ModSecurity in Hosting

ModSecurity is available on all hosting machines, so when you choose to host your Internet sites with our company, they will be resistant to a wide range of attacks. The firewall is enabled by default for all domains and subdomains, so there will be nothing you will need to do on your end. You shall be able to stop ModSecurity for any website if necessary, or to switch on a detection mode, so that all activity shall be recorded, but the firewall will not take any real action. You will be able to view comprehensive logs via your Hepsia Control Panel including the IP address where the attack came from, what the attacker planned to do and how ModSecurity addressed the threat. As we take the safety of our customers' sites very seriously, we use a set of commercial rules which we take from one of the top companies which maintain this type of rules. Our admins also include custom rules to ensure that your sites shall be shielded from as many threats as possible.

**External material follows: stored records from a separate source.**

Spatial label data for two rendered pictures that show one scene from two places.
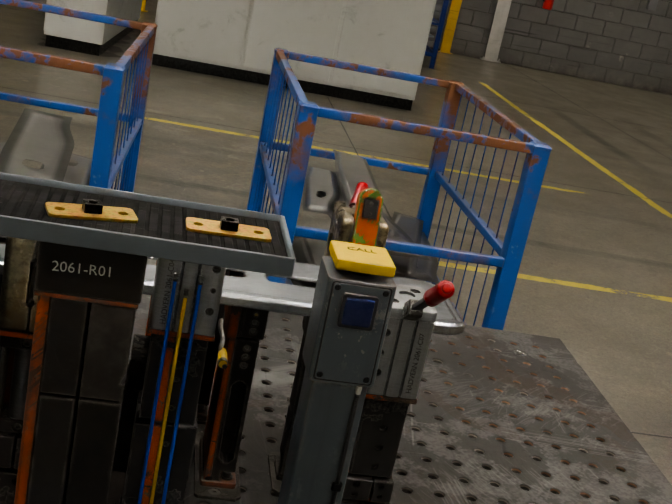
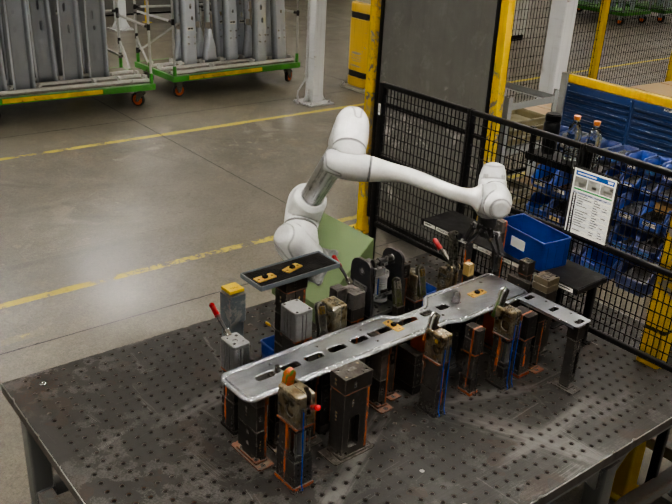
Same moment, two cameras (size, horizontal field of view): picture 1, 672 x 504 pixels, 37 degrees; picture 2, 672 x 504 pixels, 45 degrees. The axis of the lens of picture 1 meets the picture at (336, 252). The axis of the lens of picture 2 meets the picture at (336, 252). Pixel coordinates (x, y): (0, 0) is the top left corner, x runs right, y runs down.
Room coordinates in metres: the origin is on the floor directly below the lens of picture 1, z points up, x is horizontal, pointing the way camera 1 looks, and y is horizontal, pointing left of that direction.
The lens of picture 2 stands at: (3.39, -1.00, 2.50)
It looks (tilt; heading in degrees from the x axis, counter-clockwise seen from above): 25 degrees down; 150
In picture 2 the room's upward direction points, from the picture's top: 3 degrees clockwise
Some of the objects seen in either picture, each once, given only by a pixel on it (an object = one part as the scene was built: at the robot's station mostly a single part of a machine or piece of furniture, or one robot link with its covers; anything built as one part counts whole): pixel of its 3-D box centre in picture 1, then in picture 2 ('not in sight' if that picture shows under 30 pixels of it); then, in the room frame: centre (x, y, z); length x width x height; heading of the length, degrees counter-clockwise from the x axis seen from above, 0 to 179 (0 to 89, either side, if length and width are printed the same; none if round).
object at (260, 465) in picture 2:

ModSecurity in Semi-dedicated Hosting

Any web application that you install in your new semi-dedicated hosting account shall be protected by ModSecurity because the firewall is provided with all our hosting solutions and is activated by default for any domain and subdomain you include or create using your Hepsia hosting CP. You will be able to manage ModSecurity through a dedicated section inside Hepsia where not simply can you activate or deactivate it completely, but you could also enable a passive mode, so the firewall won't block anything, but it'll still keep an archive of possible attacks. This takes just a mouse click and you'll be able to view the logs regardless if ModSecurity is in active or passive mode through the same section - what the attack was and where it came from, how it was dealt with, etc. The firewall employs two sets of rules on our servers - a commercial one which we get from a third-party web security provider and a custom one that our admins update personally in order to respond to recently discovered risks as fast as possible.

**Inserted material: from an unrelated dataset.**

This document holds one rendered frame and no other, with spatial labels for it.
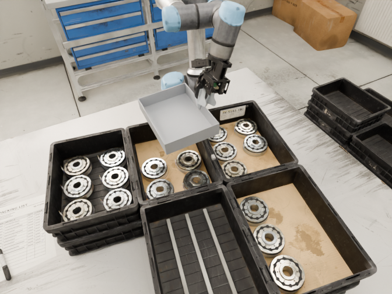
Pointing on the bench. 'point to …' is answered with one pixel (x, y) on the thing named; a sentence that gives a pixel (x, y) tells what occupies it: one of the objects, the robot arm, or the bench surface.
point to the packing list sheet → (24, 235)
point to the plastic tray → (177, 118)
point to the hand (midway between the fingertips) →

ModSecurity in VPS Web Hosting

All virtual private servers that are set up with the Hepsia Control Panel come with ModSecurity. The firewall is set up and turned on by default for all domains which are hosted on the web server, so there shall not be anything special that you shall have to do to protect your sites. It'll take you simply a mouse click to stop ModSecurity if needed or to activate its passive mode so that it records what occurs without taking any measures to stop intrusions. You shall be able to view the logs created in active or passive mode from the corresponding section of Hepsia and discover more about the form of the attack, where it originated from, what rule the firewall employed to deal with it, etcetera. We employ a mixture of commercial and custom rules in order to make certain that ModSecurity will prevent as many risks as possible, therefore increasing the protection of your web programs as much as possible.

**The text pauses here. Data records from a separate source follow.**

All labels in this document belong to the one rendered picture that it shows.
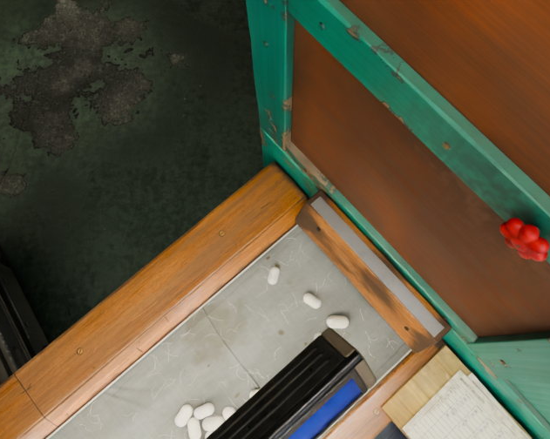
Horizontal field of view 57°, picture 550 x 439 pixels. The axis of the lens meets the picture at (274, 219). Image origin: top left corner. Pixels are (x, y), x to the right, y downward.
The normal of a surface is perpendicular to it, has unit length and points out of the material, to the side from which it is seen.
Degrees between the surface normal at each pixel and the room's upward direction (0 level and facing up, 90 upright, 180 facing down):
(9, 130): 0
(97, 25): 0
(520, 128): 90
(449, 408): 0
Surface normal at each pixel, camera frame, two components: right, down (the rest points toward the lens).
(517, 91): -0.75, 0.64
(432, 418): -0.02, -0.25

ModSecurity in Dedicated Servers Hosting

ModSecurity is provided by default with all dedicated servers which are set up with the Hepsia CP and is set to “Active” automatically for any domain you host or subdomain that you create on the web server. In the event that a web application doesn't function properly, you could either disable the firewall or set it to function in passive mode. The latter means that ModSecurity shall maintain a log of any potential attack that may occur, but will not take any action to prevent it. The logs generated in active or passive mode will offer you additional details about the exact file that was attacked, the nature of the attack and the IP it originated from, and so on. This information will allow you to choose what measures you can take to boost the protection of your websites, for instance blocking IPs or carrying out script and plugin updates. The ModSecurity rules that we employ are updated regularly with a commercial package from a third-party security provider we work with, but occasionally our staff include their own rules as well in the event that they discover a new potential threat.